**AIM OF THE EXERCISE**. Your copy should match the entries exactly, with the pictures left out.

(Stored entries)
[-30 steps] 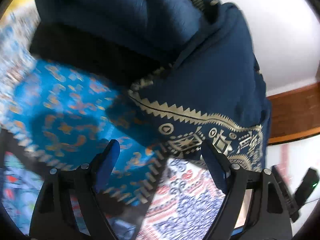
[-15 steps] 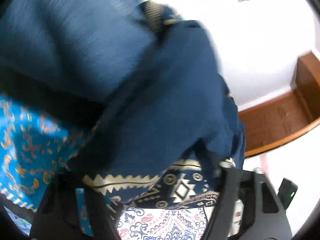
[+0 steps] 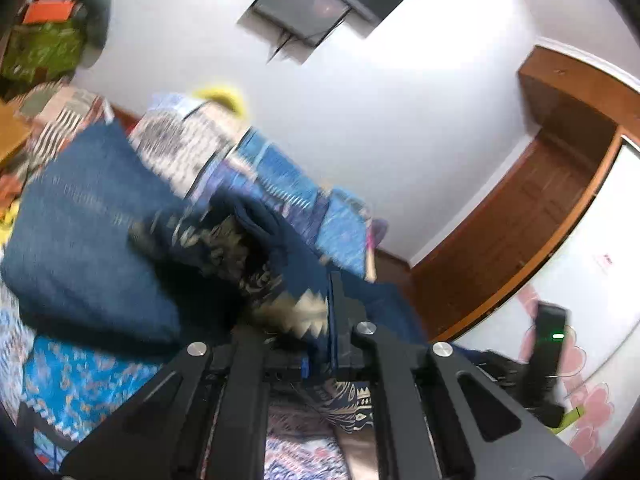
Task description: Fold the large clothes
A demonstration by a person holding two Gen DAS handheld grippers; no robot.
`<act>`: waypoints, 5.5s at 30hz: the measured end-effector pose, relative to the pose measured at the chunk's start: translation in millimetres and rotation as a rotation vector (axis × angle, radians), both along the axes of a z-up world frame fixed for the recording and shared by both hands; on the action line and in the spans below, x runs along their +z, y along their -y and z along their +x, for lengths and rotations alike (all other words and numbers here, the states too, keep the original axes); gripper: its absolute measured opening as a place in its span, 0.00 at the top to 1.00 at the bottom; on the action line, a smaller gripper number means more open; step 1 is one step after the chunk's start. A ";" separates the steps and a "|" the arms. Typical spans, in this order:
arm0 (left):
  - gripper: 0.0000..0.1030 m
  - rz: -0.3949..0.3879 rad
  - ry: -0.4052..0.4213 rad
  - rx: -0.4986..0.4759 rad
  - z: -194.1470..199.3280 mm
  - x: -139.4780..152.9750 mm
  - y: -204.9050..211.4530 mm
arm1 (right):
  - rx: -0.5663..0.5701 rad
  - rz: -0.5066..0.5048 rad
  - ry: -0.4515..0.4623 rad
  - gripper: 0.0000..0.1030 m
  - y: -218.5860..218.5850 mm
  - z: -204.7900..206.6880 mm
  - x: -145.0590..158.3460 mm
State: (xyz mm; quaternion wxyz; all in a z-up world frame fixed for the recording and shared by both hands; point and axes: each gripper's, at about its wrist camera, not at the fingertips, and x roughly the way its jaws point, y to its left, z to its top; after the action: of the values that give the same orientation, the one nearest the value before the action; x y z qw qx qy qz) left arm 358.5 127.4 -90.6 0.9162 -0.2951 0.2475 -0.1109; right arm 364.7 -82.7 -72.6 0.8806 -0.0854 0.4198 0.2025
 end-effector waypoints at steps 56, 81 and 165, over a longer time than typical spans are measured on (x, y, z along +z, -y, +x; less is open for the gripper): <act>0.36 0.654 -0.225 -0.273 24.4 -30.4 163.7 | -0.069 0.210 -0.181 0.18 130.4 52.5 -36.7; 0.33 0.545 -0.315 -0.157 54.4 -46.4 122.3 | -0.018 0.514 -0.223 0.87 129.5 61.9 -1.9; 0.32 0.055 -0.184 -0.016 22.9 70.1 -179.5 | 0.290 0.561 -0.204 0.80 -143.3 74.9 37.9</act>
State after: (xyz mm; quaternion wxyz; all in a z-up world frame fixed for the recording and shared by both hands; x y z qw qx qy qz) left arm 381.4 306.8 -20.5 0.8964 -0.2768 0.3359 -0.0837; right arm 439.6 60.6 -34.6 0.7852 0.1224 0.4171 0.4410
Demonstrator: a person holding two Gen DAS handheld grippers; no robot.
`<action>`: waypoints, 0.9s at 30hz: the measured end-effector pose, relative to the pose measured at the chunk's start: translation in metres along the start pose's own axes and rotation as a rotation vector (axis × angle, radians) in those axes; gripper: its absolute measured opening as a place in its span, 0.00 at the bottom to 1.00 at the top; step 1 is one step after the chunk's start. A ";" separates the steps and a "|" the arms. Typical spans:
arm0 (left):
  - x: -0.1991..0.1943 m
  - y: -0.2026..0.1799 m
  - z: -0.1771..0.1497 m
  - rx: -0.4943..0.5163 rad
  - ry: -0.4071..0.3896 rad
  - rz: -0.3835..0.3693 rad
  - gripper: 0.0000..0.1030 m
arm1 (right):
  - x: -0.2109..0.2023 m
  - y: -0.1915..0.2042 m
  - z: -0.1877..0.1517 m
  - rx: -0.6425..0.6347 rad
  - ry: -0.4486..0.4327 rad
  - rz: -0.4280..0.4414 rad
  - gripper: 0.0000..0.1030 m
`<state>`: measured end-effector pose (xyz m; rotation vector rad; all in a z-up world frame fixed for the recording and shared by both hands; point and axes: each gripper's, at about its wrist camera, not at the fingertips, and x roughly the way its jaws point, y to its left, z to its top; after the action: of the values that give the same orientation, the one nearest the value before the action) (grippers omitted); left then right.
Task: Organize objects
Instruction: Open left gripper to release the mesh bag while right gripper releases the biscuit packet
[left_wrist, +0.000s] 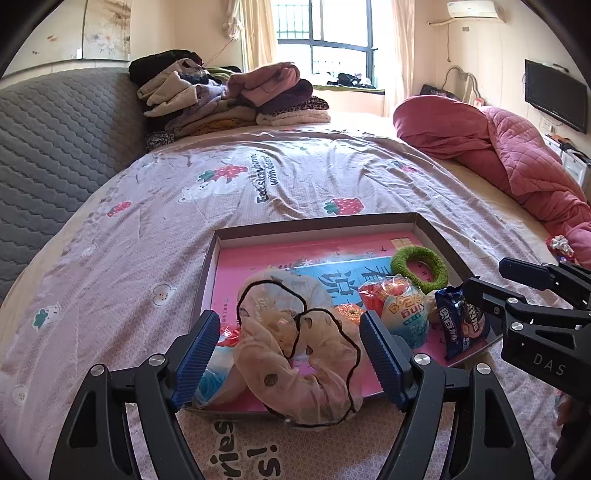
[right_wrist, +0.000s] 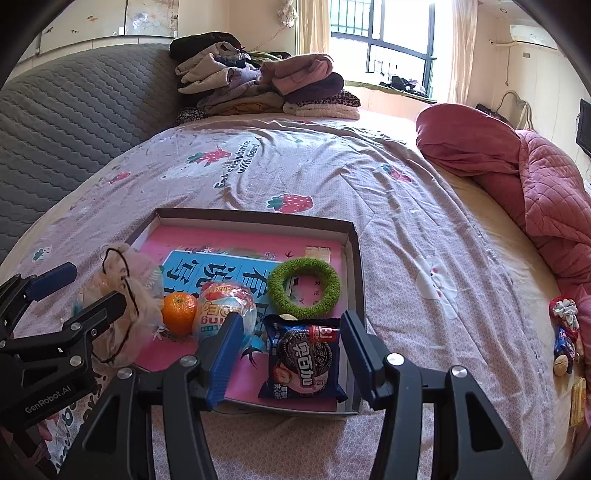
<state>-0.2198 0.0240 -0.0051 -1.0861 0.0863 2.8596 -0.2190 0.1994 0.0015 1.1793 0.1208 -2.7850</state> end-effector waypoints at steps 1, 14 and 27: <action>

**WRITTEN RESPONSE**.
[-30 steps] 
[-15 steps] 
[+0 steps] 
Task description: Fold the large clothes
A demonstration by a person holding two Gen DAS handheld grippers; no robot.
`<act>`: waypoints, 5.5s at 30hz: the measured end-effector pose, relative to the pose measured at the chunk's start: translation in millimetres and rotation as a rotation vector (axis × angle, radians), both along the axes of a z-up world frame fixed for the recording and shared by both hands; on the action line and in the spans below, x runs along their +z, y along their -y and z along their +x, for lengths and rotations alike (all other words and numbers here, the states too, keep the original axes); gripper: its absolute measured opening as a place in its span, 0.00 at the top to 1.00 at the bottom; on the action line, a smaller gripper number means more open; step 1 is one step after the chunk's start. A ";" separates the steps and a "|" the arms. Typical spans, in this order:
arm0 (left):
  - gripper: 0.0000..0.1030 m
  - rz: -0.3949..0.3879 rad
  - ry: -0.4052..0.4213 rad
  - rx: -0.4986..0.4759 rad
  - z: -194.1470..199.3280 mm
  - x: -139.4780..152.9750 mm
  - y: -204.9050..211.4530 mm
arm1 (right):
  - rx: -0.5663..0.5701 rad
  - rz: -0.5066..0.5048 rad
  - ry: -0.4515..0.4623 rad
  - gripper: 0.0000..0.1030 m
  - y: -218.5860..218.5850 mm
  - z: -204.7900..206.6880 mm
  - x: -145.0590..158.3460 mm
State: (xyz mm; quaternion wxyz; all in a z-up world frame fixed for the recording and shared by both hands; point and axes: each gripper's, at about its wrist camera, not at the fingertips, and x roughly the way its jaws point, y to its left, z to its top; after the action: of the values that give the same orientation, the one nearest the value before the action; x y z qw qx qy qz) left arm 358.5 127.4 -90.6 0.9162 -0.2951 0.2475 -0.1109; right arm 364.7 -82.7 -72.6 0.8806 -0.0854 0.4198 0.2025
 end-effector waypoints at steps 56, 81 and 165, over a longer time than typical spans are measured on (x, y, z along +z, -y, +x; less is open for the gripper): <act>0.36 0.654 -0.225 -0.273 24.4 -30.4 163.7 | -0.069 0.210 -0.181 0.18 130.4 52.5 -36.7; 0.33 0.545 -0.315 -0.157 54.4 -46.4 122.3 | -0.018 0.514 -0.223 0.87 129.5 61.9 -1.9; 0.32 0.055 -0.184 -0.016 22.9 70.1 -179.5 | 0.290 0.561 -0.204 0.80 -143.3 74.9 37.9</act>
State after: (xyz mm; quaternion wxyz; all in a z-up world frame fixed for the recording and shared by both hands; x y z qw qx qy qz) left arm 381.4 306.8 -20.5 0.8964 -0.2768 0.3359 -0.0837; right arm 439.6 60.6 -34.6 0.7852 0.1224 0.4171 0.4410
Demonstrator: a person holding two Gen DAS handheld grippers; no robot.
`<action>`: waypoints, 0.9s at 30hz: the measured end-effector pose, relative to the pose measured at the chunk's start: translation in metres along the start pose's own axes and rotation as a rotation vector (axis × angle, radians) in those axes; gripper: its absolute measured opening as a place in its span, 0.00 at the bottom to 1.00 at the top; step 1 is one step after the chunk's start. A ";" separates the steps and a "|" the arms. Typical spans:
arm0 (left):
  - x: -0.1991..0.1943 m
  - y: -0.2026..0.1799 m
  - z: -0.1771..0.1497 m
  - rx: -0.4943..0.5163 rad
  - ry: -0.4071..0.3896 rad
  - rz: -0.3835..0.3693 rad
  - gripper: 0.0000..0.1030 m
arm1 (right):
  - x: -0.2109..0.2023 m
  - y: -0.1915..0.2042 m
  - z: -0.1877..0.1517 m
  - rx: -0.6425..0.6347 rad
  - ry: -0.4486..0.4327 rad
  - rz: -0.4280..0.4414 rad
  - gripper: 0.0000..0.1030 m
`<state>`: measured end-effector pose (xyz m; rotation vector rad; all in a z-up world frame fixed for the recording and shared by both hands; point and axes: each gripper's, at about its wrist camera, not at the fingertips, and x roughly the way its jaws point, y to its left, z to its top; after the action: of the values that give the same orientation, the one nearest the value before the action) (grippers omitted); left then right.
Task: Organize objects
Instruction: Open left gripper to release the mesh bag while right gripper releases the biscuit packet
[left_wrist, +0.000s] 
[right_wrist, +0.000s] 
<state>-0.2198 0.0240 -0.0051 -1.0861 0.0863 2.8596 -0.2190 0.1994 0.0015 1.1793 0.1208 -2.7850</state> end-effector waypoints at steps 1, 14 and 27: <action>

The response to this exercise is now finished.